[Given entries Boundary: Start]

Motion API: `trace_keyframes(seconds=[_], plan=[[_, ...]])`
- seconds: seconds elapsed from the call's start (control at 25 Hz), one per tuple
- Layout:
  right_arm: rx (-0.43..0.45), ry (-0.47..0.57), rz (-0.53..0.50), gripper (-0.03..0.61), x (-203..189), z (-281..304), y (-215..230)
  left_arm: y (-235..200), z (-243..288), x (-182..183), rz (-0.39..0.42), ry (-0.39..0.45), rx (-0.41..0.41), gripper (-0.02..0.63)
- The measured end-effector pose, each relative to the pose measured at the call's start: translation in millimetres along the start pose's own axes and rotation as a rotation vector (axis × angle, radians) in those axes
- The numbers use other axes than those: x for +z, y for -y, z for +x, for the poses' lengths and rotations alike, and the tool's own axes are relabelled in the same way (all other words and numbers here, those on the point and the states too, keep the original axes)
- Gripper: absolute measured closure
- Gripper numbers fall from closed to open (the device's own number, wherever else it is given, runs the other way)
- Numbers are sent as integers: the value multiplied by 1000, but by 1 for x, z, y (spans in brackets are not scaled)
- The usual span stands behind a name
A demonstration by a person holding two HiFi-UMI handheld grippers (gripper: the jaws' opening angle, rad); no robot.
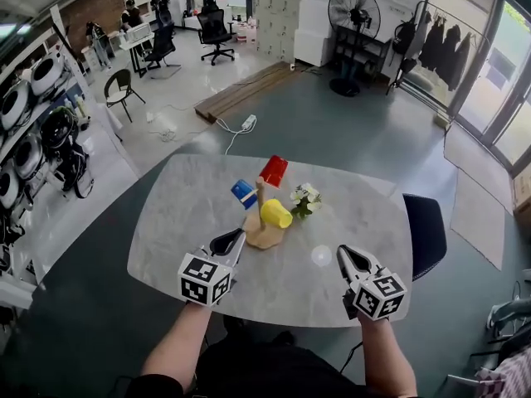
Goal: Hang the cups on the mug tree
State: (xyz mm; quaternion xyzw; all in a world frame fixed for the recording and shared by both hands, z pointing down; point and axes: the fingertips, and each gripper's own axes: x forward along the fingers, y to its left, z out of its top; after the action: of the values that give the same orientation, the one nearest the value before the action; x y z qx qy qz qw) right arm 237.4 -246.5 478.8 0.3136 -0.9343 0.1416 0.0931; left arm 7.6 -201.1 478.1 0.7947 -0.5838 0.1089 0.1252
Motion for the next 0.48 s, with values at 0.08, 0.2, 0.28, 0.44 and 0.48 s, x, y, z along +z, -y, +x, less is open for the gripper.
trace_keyframes(seconds=[0.08,0.2,0.28,0.44,0.48], plan=[[9,19,1,566,5,-12,5,18,1,4,10,-3,-4,584],[3,68,14,566,17,-22,12,35,2,16,37,4,-15,585],[2,95,8,566,26,-23,12,37,2,27,58,23,-17,586],[12,119,-28,566,47,-19,-1,31,-1,49,94,57,-18,588],[12,131,-35,566,56,-17,-4,29,-1,56,110,66,-20,589]])
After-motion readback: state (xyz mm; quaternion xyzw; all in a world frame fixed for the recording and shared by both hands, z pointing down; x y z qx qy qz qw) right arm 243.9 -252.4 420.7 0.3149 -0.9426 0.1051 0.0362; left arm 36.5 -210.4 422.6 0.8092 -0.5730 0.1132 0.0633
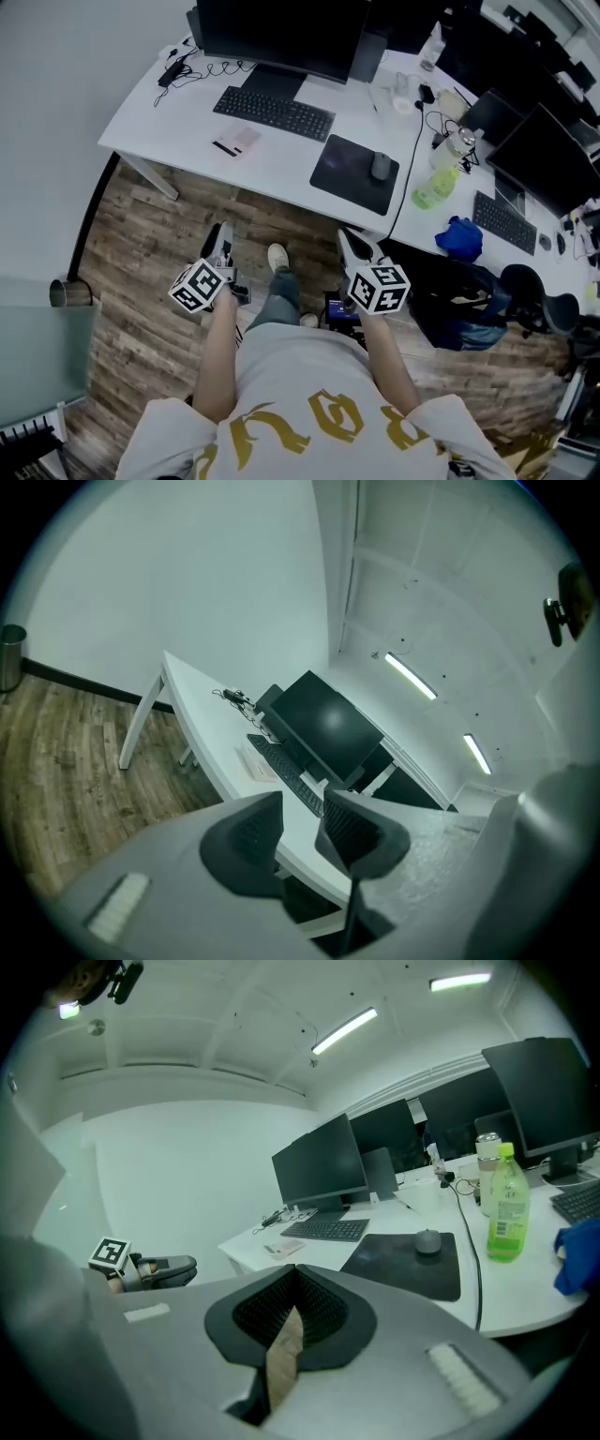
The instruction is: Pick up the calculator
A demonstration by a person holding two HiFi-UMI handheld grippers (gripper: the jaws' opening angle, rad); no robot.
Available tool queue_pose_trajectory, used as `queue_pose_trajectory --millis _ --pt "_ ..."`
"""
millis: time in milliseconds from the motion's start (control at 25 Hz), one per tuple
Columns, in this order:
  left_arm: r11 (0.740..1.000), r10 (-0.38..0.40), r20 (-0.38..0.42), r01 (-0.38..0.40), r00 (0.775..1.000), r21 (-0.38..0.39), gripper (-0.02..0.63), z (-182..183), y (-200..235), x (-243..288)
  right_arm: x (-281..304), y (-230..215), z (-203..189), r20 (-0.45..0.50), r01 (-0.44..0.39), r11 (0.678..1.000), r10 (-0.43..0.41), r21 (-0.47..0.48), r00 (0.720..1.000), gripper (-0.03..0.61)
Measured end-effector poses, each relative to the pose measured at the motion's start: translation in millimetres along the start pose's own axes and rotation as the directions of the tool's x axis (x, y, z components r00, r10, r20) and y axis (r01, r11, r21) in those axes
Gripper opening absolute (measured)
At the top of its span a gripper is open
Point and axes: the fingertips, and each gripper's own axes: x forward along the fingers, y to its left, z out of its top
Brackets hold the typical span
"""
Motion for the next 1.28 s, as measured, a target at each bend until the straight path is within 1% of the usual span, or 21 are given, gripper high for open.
queue_pose_trajectory --millis 200,360,520,560,640,720,800,1080,1160,1280 --pt "0.999 0.032 -0.014 -0.033 0.999 -0.040 0.132 13 27 62 56 -20 15 -0.045 0.002 1.000 -0.002 -0.009 0.999 0.023" --pt "0.988 0.036 -0.049 -0.043 0.998 -0.146 0.132 21 47 116 108 -34 41 -0.072 0.008 1.000 -0.009 -0.014 0.997 0.023" --pt "0.980 0.065 -0.094 -0.082 0.993 -0.182 0.132 33 70 163 159 -47 60 -0.101 0.018 1.000 -0.017 0.001 0.995 0.023" --pt "0.974 0.068 -0.103 -0.089 0.992 -0.210 0.132 33 76 173 171 -50 61 -0.112 0.020 1.000 -0.019 0.006 0.994 0.023" --pt "0.953 0.071 -0.117 -0.102 0.991 -0.286 0.133 30 88 191 191 -53 63 -0.135 0.022 1.000 -0.020 0.015 0.991 0.023" --pt "0.936 0.079 -0.141 -0.122 0.987 -0.331 0.133 25 100 206 209 -54 64 -0.158 0.025 0.999 -0.021 0.021 0.987 0.023" --pt "0.927 0.084 -0.158 -0.135 0.984 -0.349 0.133 25 109 219 225 -55 65 -0.175 0.027 0.999 -0.023 0.025 0.984 0.023" --pt "0.913 0.089 -0.199 -0.160 0.976 -0.374 0.132 26 129 260 262 -67 58 -0.236 0.060 0.997 -0.048 0.043 0.971 0.023" --pt "0.911 0.097 -0.202 -0.169 0.975 -0.375 0.110 29 133 266 270 -67 57 -0.245 0.066 0.997 -0.053 0.044 0.968 0.023" --pt "0.899 0.087 -0.224 -0.173 0.971 -0.403 0.107 28 133 273 281 -65 58 -0.251 0.064 0.997 -0.052 0.039 0.966 0.023"
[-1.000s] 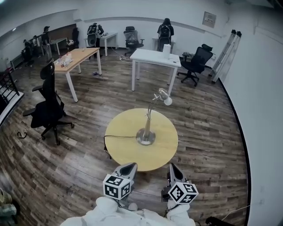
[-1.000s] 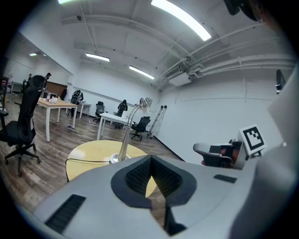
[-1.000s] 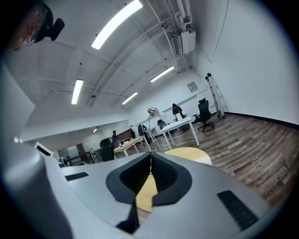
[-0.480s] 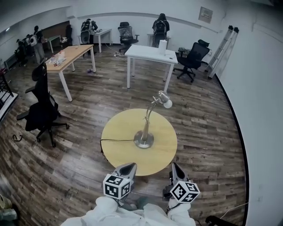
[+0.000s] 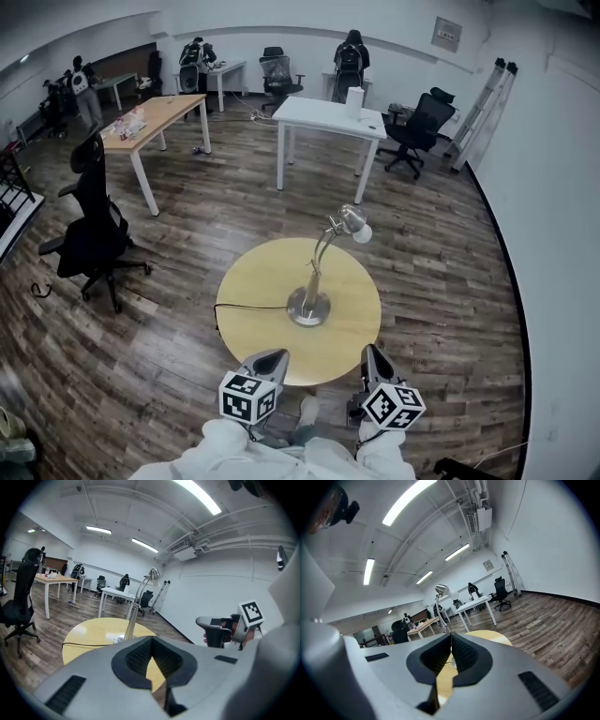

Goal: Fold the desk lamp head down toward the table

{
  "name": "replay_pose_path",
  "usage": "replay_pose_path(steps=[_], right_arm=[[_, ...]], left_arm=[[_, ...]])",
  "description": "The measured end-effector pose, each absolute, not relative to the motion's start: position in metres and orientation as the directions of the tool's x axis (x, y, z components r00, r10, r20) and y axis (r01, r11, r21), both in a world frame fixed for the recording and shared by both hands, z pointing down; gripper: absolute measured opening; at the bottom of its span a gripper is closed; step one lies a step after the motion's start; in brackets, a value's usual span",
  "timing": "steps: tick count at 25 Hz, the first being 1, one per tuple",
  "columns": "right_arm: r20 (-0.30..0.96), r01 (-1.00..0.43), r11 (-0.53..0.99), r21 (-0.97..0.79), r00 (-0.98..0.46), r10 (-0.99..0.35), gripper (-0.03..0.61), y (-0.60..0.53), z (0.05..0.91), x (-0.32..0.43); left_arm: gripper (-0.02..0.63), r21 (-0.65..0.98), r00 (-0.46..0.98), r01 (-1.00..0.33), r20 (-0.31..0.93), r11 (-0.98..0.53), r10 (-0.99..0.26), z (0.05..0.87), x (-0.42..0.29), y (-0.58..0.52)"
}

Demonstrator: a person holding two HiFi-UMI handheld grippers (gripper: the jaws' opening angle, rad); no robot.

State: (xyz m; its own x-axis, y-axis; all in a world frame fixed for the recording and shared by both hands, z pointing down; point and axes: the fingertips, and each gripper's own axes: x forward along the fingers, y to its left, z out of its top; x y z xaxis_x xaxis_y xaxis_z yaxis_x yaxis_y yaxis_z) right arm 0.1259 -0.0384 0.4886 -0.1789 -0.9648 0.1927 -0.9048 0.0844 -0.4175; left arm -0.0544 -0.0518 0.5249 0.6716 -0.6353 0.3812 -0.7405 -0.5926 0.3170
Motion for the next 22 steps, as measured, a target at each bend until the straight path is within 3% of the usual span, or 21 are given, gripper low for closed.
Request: replay_pose_path(steps=[22], right_arm=[[0.114, -0.874, 0.279, -0.398, -0.348, -0.930, 0.014, -0.166, 0.464, 0.188]], left_arm=[[-0.003, 0.250, 0.575, -0.816, 0.428, -0.521, -0.697, 0.518, 0.016, -0.162]])
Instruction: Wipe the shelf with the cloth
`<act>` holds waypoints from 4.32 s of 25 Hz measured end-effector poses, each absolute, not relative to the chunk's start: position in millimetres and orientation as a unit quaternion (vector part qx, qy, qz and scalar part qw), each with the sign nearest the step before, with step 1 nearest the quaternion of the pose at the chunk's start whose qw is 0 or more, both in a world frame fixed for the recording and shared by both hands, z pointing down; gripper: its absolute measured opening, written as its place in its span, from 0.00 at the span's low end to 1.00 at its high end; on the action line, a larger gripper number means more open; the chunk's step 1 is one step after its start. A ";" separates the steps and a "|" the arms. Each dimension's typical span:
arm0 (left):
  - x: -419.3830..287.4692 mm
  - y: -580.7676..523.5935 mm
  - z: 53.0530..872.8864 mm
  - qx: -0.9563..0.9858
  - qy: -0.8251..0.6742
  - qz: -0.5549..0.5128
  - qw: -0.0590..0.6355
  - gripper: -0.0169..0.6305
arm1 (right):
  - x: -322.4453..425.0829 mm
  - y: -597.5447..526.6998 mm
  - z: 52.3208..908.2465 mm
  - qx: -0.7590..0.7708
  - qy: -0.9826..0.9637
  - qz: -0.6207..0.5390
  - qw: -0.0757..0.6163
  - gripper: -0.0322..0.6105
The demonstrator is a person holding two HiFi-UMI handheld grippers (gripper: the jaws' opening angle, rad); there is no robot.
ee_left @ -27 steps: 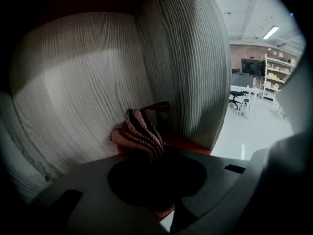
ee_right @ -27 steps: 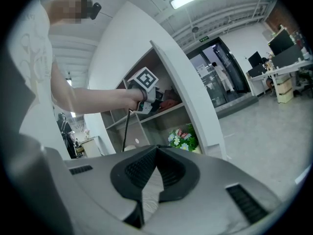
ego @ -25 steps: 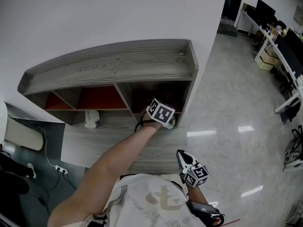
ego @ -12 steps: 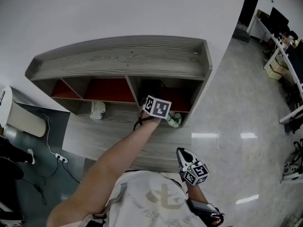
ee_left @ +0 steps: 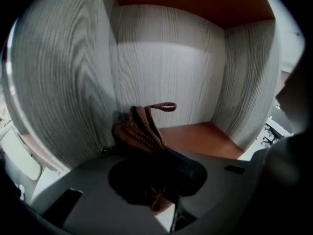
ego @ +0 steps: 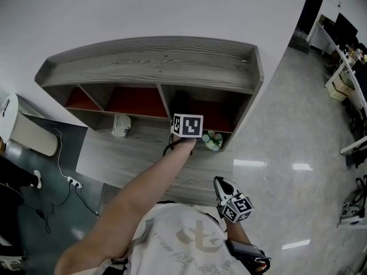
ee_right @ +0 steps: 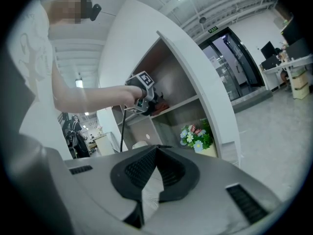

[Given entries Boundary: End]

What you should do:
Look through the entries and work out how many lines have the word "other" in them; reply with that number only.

Your solution:
2